President Joe Biden came into office saying he wanted to unify the nation but a new poll shows polarization growing. Three in 10 Americans now support the concept of dissolving the country into like-minded regions through a policy of secession.
“Until recently, we would have regarded it as too marginal to include in a survey,” the researchers said. “But state legislators in Mississippi and Texas and state GOP leaders in Texas and Wyoming have openly advocated secession in recent months.”
And it’s not just one side of the political aisle upset with new policies coming out of Washington.

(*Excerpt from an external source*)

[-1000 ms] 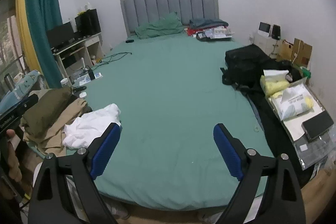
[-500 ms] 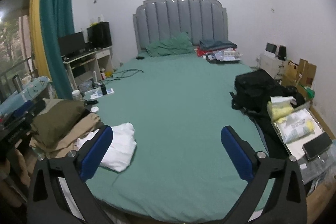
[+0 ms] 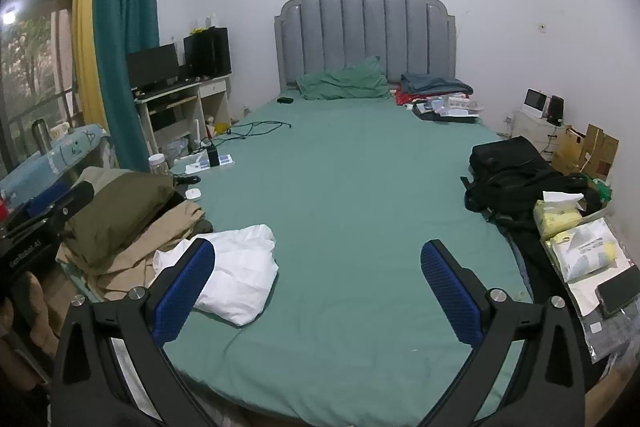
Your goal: Fold large clothes
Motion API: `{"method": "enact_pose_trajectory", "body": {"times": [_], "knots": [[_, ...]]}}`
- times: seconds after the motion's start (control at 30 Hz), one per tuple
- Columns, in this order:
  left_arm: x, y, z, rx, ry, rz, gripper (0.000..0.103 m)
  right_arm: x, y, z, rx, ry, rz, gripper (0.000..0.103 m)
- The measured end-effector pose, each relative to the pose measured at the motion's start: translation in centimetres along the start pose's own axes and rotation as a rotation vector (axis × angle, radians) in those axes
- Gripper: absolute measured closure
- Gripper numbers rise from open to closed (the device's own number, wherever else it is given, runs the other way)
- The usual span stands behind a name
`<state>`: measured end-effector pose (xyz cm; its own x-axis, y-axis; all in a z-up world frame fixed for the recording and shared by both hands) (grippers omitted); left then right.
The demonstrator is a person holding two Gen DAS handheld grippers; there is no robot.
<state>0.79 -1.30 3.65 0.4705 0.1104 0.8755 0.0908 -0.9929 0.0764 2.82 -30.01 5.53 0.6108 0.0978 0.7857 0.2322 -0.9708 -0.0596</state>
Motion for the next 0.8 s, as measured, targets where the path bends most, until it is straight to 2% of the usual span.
{"method": "enact_pose_trajectory", "body": {"times": [0.4, 0.8], "knots": [[-1.0, -0.4, 2.0, -0.02, -0.043, -0.023, 0.023, -0.3, 0.5, 1.7, -0.012, -0.023, 0.006, 0.001], [-1.2, 0.0, 2.4, -0.033, -0.051, -0.018, 0.023, -0.4, 0.9, 2.0, -0.019, -0.025, 0.007, 0.001]]}}
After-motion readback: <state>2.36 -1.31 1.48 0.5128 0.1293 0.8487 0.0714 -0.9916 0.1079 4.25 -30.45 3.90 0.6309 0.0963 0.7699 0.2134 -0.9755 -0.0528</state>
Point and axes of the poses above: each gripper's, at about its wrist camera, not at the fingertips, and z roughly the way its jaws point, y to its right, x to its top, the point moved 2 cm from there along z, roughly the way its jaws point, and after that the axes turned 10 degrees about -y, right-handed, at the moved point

Independents, not Republicans, lead the way in calling for breaking up the U.S. into regions with 37 percent supporting the idea. Next are Republicans at 35 percent. Even 1 in 5 Democrats support the idea at a surprising 21 percent.
The survey also revealed voters in both major parties support the proposal of a new COVID-19 relief bill.
Overall, Americans would like to see another distribution of stimulus checks to offset the financial crisis felt by the economy due to COVID restrictions. Researchers studied how Americans view a politician who advocates $500 billion in pandemic relief compared to one who objects to it. Republican voters chose the politician who supports COVID relief funds by 11 points, independents by 12 points and Democrats by 18 points.
But surveys also show that voters don’t actually know what’s in the bill or that just 9 percent goes to true Covid relief. The national media has focused primarily on Covid vaccine and front-line aspects of the bill rather than the pork-barrel spending.
As for the 2020 election, considerable doubt remains.
Only 22 percent of Republicans who were surveyed trust the outcome of the 2020 election results. That’s considerably lower than the 42 percent of Republican policy experts questioned by the survey.
“In a democracy, people basically have to trust that the rules are fair and that if their party or their team loses, the stakes of that loss won’t be intolerable, that in the future they’ll be able to contest an election again and that they’ll have a chance of winning,” said Gretchen Helmke from the University of Rochester. “That keeps everyone committed to democracy and to playing by the rules. Once you break that faith — that elections actually determine who the winner is — people’s allegiance to democracy wanes.”